Thursday, October 31, 2019

More on Led Zeppelin (One)

While still at art school, Jimmy Page turned down the opportunity to replace Eric Clapton in the Yardbirds, snubbing the offer in favor of session work and recommending Jeff Beck in his place. Page realized that despite the Yardbird's success, he could make more money working as a studio musician and subsequently sold his wares to bands as diverse as Them and Herman's Hermits, The Who and Joe Cocker. It was when the 20-year saw Burt Bacharach step into a Rolls Royce and realized how much money there was to be made without the relentless schedule of a rock band. 

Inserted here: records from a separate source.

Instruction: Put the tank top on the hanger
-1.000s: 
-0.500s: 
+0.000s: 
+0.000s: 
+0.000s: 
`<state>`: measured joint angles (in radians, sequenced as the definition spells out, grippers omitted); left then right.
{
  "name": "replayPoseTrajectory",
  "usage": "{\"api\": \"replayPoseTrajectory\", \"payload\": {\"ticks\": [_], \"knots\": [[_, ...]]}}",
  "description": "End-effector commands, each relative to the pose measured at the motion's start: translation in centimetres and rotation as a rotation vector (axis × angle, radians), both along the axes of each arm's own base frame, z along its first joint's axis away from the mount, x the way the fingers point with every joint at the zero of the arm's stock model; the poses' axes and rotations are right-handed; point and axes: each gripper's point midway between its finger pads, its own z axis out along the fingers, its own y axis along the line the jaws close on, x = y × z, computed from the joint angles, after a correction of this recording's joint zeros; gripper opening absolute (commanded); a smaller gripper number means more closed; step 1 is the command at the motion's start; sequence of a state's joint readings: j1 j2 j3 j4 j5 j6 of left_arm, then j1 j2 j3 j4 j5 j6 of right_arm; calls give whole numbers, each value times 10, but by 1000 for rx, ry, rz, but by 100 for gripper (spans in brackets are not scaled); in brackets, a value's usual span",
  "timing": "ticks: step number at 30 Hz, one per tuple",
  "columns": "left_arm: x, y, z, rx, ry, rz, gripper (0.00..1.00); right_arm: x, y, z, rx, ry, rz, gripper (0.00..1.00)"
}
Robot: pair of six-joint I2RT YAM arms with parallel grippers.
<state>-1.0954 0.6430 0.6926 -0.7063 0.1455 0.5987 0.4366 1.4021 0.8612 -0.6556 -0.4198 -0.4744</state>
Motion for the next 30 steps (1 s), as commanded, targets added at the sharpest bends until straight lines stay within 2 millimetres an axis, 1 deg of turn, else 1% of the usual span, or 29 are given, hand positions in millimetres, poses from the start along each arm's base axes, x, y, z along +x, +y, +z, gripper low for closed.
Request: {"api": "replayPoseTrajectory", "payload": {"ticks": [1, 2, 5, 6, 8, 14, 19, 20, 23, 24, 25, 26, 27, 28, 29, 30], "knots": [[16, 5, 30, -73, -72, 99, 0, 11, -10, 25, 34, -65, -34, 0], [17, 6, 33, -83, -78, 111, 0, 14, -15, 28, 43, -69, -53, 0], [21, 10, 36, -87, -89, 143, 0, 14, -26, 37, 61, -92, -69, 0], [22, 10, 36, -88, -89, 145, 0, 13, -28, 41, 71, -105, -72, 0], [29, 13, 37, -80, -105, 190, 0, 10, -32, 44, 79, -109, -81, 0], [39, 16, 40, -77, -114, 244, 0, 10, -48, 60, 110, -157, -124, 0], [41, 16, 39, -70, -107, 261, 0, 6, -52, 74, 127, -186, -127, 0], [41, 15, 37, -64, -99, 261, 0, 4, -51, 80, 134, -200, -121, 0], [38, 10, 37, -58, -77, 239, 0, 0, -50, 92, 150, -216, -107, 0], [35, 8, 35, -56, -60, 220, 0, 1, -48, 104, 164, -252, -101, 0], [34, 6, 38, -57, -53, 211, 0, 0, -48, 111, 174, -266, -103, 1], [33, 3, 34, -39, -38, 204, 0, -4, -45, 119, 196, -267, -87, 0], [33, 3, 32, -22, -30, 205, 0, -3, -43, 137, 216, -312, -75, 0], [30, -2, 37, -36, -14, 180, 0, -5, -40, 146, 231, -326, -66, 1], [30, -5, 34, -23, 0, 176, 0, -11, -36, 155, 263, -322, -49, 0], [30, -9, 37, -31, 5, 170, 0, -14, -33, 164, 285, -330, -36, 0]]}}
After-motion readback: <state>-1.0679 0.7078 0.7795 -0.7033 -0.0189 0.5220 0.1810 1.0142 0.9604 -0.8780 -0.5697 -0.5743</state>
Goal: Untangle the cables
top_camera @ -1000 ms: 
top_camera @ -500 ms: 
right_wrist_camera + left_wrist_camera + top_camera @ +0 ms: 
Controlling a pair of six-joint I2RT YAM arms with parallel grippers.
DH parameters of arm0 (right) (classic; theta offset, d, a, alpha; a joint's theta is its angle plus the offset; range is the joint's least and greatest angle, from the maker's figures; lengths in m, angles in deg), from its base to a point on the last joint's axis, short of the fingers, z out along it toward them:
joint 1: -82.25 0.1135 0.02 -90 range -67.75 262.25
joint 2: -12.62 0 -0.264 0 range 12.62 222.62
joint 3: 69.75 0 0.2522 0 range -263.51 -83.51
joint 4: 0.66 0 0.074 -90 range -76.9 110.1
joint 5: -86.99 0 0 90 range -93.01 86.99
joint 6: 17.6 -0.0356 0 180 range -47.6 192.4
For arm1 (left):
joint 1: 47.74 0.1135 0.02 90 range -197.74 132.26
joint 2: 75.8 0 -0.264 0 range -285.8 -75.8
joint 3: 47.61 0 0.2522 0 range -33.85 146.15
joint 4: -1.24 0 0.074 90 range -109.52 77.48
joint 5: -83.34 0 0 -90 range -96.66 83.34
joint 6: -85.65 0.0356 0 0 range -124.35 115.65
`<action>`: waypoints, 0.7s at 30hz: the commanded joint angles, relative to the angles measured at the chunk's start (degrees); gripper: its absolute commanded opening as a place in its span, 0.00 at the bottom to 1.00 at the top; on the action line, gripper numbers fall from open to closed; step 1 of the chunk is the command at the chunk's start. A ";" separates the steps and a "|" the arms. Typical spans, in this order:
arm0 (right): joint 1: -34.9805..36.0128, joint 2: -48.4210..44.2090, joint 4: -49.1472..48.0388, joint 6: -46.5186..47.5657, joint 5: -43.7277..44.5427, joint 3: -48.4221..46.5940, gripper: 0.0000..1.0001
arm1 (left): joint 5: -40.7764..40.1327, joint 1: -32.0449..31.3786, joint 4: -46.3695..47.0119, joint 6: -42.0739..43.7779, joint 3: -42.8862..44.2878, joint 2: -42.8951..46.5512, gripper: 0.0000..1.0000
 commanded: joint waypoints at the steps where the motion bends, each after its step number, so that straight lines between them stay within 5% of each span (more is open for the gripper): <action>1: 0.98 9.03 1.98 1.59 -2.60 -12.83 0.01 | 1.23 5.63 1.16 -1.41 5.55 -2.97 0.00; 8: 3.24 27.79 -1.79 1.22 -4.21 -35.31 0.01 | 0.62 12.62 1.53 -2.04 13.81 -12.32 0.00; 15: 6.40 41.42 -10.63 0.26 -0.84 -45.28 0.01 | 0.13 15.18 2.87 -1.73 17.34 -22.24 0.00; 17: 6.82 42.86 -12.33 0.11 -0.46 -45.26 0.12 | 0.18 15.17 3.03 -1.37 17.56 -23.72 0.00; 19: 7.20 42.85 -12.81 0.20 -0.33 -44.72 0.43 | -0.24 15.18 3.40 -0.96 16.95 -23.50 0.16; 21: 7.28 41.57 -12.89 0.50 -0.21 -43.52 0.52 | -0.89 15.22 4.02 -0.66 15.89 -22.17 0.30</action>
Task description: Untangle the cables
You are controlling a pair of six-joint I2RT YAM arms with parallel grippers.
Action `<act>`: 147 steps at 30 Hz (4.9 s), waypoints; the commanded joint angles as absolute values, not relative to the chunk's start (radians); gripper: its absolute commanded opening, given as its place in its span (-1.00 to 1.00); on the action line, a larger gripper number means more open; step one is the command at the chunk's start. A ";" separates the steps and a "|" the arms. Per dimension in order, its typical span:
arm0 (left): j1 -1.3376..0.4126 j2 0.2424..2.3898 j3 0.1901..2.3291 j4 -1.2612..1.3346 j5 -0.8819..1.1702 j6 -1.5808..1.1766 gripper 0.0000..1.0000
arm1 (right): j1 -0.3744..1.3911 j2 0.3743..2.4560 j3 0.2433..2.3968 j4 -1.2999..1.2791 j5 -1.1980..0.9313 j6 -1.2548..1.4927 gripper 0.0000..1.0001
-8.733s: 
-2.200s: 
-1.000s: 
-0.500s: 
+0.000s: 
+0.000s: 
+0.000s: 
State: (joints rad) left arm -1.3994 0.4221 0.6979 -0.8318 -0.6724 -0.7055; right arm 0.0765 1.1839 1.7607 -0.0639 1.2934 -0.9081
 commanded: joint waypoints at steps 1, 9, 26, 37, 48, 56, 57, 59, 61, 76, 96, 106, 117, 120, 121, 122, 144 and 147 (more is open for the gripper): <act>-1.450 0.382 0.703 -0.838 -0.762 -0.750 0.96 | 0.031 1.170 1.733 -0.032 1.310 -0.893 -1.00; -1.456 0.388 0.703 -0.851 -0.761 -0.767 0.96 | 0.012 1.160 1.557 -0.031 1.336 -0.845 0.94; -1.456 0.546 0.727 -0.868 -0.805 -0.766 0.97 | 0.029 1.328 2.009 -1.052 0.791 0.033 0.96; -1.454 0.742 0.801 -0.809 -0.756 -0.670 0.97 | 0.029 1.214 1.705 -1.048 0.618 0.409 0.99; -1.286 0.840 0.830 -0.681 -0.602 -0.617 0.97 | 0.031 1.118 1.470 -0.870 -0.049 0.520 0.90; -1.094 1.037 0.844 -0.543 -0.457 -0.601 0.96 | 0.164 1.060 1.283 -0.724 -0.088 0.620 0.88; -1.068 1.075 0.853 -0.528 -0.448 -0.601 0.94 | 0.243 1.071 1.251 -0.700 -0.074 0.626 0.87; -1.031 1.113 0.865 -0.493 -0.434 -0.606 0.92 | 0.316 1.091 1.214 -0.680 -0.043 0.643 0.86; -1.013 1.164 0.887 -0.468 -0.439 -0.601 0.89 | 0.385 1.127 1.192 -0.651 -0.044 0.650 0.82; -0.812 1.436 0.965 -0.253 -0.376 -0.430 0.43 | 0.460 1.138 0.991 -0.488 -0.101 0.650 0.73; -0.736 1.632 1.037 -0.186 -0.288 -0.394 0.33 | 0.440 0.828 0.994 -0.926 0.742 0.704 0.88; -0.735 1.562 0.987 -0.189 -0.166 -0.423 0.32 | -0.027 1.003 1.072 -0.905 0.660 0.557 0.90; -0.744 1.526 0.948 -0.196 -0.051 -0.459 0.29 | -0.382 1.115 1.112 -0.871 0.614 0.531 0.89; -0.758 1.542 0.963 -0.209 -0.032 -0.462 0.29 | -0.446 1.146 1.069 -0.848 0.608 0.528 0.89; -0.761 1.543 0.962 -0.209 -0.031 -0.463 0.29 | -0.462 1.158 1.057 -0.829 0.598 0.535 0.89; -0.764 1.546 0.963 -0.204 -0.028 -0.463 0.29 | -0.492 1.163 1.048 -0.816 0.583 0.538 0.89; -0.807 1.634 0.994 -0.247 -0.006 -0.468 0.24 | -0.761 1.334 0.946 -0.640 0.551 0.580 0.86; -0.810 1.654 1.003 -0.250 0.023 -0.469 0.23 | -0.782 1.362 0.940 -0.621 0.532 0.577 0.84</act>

In the summer of '66, Page hooked up with Beck, Keith Moon (drums), Nicky Hopkins (keyboards) and bass session player John Paul Jones. It was at that impromptu jam that Keith Moon hinted that the band would go over like a "led balloon." The session was the catalyst for Jimmy temporarily joining Beck in the Yardbirds, but Beck abruptly left the band during the American leg of their tour. "It [we] could have been even better than the Stones," Jimmy said, had Beck not been "his own worst enemy."

When The Yardbirds finally fell apart, Page was determined to keep the show on the road – even if it meant replacing everyone in the band, which he did, recruiting John Paul Jones, on bass and keyboards, and adding two newbies, 19-year-old vocalist Robert Plant and John Bonham. The band played a few sessions as The New Yardbirds and then changed their name to Led Zeppelin. It was December 1968.

Twelve days after the tour and the group's return to the U.K., Page took his new band to Olympic Studios, a popular eight-track venue in Barnes, South London – the same studio the Stones had recently recorded Beggars Banquet. Nine days later, after a total of just 30 hours in the studio, the album was recorded, mixed and mastered. Total cost, including artwork: £1,782, about $2500. (In comparison, Brian Wilson's production of "Good Vibrations" took some 90 hours over a seven month period at a cost of between $50,000 and $75,000.)




The LP contains only three original compositions, but let's again toss away any controversy with the cold hard fact that blues music, even the electric blues that Zeppelin hoped to capture, was a genre of copycats; borrowing from the work of others was a blues tradition. Here, for instance, is the evolution of "Black Mountain Side," an acoustic guitar instrumental in the exotic, modal style of Page's earlier Yardbirds-era showcase, "White Summer." Where "White Summer" had been Page's interpretation of Davy Graham's "She Moved Through the Fair," which, in turn, was Graham's interpretation of "She Moved Through The Bizarre," "Black Mountain Side" was Page's instrumental take on Bert Jansch's 1966 recording of a traditional Gaelic folk tune titled "Black Water." The reality is, Jansch's version pales in comparison to Page's, and that is the end of that story. Not original to Page. Not original to Jansch. Phenomenal interpretations by both.

Call it what you will, the eponymous Led Zeppelin remains the ultimate electric blues LP and rather than controversy, music lovers should be relishing in its incredible accomplishment in an era when hard rock began and ended with The Who, who just weren't very hard.